DIRECTIONS:
Write all of the entries again. Keep them exactly as they are.

DATA RECORDS:
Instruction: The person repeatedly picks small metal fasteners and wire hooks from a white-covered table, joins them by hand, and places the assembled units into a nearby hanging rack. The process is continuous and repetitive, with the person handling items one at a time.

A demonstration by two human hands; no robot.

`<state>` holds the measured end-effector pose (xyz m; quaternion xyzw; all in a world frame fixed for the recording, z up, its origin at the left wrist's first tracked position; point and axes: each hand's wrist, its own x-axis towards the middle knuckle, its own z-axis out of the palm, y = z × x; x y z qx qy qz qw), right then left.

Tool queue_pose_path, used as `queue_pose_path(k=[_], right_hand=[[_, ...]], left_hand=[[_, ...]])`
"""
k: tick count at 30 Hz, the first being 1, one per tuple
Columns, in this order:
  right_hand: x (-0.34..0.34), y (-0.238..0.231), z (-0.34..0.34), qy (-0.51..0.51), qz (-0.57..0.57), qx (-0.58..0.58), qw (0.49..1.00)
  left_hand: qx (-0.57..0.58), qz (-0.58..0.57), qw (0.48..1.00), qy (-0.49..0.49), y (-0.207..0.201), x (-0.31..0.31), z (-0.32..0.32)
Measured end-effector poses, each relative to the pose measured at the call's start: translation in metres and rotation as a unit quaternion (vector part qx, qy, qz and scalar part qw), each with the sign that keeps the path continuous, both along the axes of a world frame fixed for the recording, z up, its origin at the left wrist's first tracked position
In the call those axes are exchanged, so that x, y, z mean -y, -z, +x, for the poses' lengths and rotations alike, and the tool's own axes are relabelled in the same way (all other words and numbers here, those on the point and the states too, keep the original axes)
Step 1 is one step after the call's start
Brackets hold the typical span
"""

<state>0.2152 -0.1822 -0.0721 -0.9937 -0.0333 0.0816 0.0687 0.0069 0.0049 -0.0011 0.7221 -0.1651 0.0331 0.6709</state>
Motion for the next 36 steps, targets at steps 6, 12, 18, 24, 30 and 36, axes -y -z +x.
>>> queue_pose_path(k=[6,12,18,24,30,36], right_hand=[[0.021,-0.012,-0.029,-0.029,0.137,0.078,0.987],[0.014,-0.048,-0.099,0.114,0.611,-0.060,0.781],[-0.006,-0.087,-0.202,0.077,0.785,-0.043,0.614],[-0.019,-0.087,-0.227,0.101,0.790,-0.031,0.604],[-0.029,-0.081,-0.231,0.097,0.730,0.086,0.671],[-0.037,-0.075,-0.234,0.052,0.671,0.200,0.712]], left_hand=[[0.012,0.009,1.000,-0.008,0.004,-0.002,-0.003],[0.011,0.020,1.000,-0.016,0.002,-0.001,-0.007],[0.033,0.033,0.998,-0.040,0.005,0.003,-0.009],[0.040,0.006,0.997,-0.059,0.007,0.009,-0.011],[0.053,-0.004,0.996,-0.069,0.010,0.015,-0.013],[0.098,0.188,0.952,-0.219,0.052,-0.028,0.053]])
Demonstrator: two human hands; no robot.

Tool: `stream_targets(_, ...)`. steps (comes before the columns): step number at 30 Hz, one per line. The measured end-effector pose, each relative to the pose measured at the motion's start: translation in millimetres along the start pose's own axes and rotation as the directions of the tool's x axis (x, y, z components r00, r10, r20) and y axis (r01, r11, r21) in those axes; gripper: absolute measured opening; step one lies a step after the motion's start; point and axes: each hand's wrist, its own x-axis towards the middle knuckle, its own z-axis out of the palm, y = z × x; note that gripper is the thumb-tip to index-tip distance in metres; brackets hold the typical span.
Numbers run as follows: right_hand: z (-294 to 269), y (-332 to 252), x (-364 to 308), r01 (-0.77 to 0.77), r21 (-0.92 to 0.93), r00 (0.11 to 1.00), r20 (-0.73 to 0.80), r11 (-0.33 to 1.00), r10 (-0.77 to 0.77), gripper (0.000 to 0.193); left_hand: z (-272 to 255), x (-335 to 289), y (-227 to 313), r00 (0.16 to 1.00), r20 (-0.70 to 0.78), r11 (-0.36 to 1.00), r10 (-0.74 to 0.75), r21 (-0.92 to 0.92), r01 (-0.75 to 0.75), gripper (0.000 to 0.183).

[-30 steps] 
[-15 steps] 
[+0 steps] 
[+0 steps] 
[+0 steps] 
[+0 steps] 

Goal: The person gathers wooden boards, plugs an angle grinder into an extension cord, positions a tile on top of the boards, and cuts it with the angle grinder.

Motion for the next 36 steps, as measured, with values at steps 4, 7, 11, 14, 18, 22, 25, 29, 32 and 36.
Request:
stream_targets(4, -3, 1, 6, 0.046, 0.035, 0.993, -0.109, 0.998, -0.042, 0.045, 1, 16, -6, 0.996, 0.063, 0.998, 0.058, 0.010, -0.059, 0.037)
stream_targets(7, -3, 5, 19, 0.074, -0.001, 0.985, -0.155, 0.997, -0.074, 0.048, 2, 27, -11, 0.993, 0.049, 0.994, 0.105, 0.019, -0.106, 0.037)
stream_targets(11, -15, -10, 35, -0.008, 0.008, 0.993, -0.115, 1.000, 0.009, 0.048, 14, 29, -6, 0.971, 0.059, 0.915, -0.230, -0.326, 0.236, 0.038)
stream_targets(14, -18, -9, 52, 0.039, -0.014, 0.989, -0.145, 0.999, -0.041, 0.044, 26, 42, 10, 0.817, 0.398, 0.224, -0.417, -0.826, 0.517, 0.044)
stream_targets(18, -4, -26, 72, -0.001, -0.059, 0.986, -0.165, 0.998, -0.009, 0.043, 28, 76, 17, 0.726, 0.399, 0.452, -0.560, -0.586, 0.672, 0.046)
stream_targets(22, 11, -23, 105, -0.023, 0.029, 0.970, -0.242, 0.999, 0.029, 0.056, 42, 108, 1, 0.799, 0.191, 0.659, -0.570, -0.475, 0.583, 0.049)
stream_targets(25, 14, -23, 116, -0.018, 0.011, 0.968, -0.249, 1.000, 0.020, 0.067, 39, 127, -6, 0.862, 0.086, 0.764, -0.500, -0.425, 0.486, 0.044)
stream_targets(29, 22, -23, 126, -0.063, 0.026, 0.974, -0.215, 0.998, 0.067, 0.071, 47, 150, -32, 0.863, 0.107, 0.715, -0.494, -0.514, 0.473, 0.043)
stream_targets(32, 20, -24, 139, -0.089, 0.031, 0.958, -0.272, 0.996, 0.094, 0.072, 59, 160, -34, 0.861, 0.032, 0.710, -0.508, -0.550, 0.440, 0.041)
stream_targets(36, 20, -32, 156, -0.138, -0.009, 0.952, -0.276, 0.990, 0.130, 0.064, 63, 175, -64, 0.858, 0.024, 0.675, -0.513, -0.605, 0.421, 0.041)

TASK OUTPUT:
Instruction: The person repeatedly picks small metal fasteners and wire hooks from a white-covered table, joins them by hand, and places the assembled units into a nearby hanging rack. The process is continuous and repetitive, with the person handling items one at a time.

A demonstration by two human hands; no robot.

`<state>` holds the measured end-effector pose (xyz m; quaternion xyzw; all in a world frame fixed for the recording, z up, its origin at the left wrist's first tracked position; point and axes: each hand's wrist, its own x-axis towards the middle knuckle, its own z-axis out of the palm, y = z × x; x y z qx qy qz qw), right then left.

Tool queue_pose_path, used as `queue_pose_path(k=[_], right_hand=[[_, ...]], left_hand=[[_, ...]])`
"""
k: tick count at 30 Hz, the first being 1, one per tuple
Columns, in this order:
  right_hand: x (-0.34..0.34), y (-0.238..0.231), z (-0.34..0.34), qy (-0.51..0.51), qz (-0.57..0.57), qx (-0.58..0.58), qw (0.49..1.00)
  left_hand: qx (-0.57..0.58), qz (-0.58..0.57), qw (0.48..1.00), qy (-0.49..0.49), y (-0.207..0.201), x (-0.31..0.31), z (-0.32..0.32)
Measured end-effector poses, each relative to the pose measured at the call's start: translation in metres and rotation as a unit quaternion (vector part qx, qy, qz and scalar part qw), each with the sign that keeps the path continuous, both along the axes of a world frame fixed for the recording, z up, its origin at the left wrist's first tracked position
In the call those axes are exchanged, so that x, y, z mean -y, -z, +x, for the poses' lengths and rotations alike, and the tool's own axes are relabelled in the same way (all other words and numbers here, those on the point and the states too, keep the original axes)
Step 1 is one step after the call's start
Brackets hold the typical span
"""

<state>0.2152 -0.1822 -0.0721 -0.9937 -0.0333 0.0816 0.0687 0.0069 0.0049 -0.0011 0.7221 -0.1651 0.0331 0.6709</state>
Motion for the next 36 steps, targets at steps 6, 12, 18, 24, 30 and 36, axes -y -z +x.
>>> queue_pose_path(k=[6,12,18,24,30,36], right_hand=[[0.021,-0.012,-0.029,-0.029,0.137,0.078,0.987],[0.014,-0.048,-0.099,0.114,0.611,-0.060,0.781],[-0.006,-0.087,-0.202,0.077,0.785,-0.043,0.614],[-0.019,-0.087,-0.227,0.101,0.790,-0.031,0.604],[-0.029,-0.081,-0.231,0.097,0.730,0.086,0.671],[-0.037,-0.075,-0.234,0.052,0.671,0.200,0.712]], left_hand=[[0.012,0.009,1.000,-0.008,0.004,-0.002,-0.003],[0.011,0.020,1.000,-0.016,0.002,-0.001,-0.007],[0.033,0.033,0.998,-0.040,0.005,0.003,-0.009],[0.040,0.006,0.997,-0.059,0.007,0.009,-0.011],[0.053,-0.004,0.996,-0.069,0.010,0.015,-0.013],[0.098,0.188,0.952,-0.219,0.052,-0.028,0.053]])
Demonstrator: two human hands; no robot.

Tool: `stream_targets(_, ...)`. steps (comes before the columns): step number at 30 Hz, one per line. The measured end-effector pose, each relative to the pose measured at the motion's start: translation in millimetres along the start pose's own axes and rotation as the directions of the tool's x axis (x, y, z components r00, r10, r20) and y axis (r01, r11, r21) in those axes; gripper: absolute measured opening; step one lies a step after the motion's start; point and axes: each hand's wrist, its own x-axis towards the middle knuckle, its own z-axis out of the palm, y = z × x; note that gripper is the thumb-tip to index-tip distance in metres; brackets hold the typical span.
Numbers run as follows: right_hand: z (-294 to 269), y (-332 to 252), x (-364 to 308), r01 (-0.77 to 0.77), r21 (-0.92 to 0.93), r00 (0.11 to 1.00), r20 (-0.73 to 0.80), r11 (-0.33 to 1.00), r10 (-0.77 to 0.77), gripper (0.000 to 0.193); left_hand: z (-272 to 255), x (-335 to 289), y (-227 to 313), r00 (0.16 to 1.00), r20 (-0.70 to 0.78), r11 (-0.36 to 1.00), r10 (-0.74 to 0.75), r21 (-0.92 to 0.92), r01 (-0.75 to 0.75), gripper (0.000 to 0.183).

[-30 steps] 
[-15 steps] 
[+0 steps] 
[+0 steps] 
[+0 steps] 
[+0 steps] 

Goal: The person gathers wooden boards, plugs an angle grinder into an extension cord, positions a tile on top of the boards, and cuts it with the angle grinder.

Motion for the next 36 steps, as measured, with values at steps 4, 7, 11, 14, 18, 22, 25, 29, 32 and 36.
Request:
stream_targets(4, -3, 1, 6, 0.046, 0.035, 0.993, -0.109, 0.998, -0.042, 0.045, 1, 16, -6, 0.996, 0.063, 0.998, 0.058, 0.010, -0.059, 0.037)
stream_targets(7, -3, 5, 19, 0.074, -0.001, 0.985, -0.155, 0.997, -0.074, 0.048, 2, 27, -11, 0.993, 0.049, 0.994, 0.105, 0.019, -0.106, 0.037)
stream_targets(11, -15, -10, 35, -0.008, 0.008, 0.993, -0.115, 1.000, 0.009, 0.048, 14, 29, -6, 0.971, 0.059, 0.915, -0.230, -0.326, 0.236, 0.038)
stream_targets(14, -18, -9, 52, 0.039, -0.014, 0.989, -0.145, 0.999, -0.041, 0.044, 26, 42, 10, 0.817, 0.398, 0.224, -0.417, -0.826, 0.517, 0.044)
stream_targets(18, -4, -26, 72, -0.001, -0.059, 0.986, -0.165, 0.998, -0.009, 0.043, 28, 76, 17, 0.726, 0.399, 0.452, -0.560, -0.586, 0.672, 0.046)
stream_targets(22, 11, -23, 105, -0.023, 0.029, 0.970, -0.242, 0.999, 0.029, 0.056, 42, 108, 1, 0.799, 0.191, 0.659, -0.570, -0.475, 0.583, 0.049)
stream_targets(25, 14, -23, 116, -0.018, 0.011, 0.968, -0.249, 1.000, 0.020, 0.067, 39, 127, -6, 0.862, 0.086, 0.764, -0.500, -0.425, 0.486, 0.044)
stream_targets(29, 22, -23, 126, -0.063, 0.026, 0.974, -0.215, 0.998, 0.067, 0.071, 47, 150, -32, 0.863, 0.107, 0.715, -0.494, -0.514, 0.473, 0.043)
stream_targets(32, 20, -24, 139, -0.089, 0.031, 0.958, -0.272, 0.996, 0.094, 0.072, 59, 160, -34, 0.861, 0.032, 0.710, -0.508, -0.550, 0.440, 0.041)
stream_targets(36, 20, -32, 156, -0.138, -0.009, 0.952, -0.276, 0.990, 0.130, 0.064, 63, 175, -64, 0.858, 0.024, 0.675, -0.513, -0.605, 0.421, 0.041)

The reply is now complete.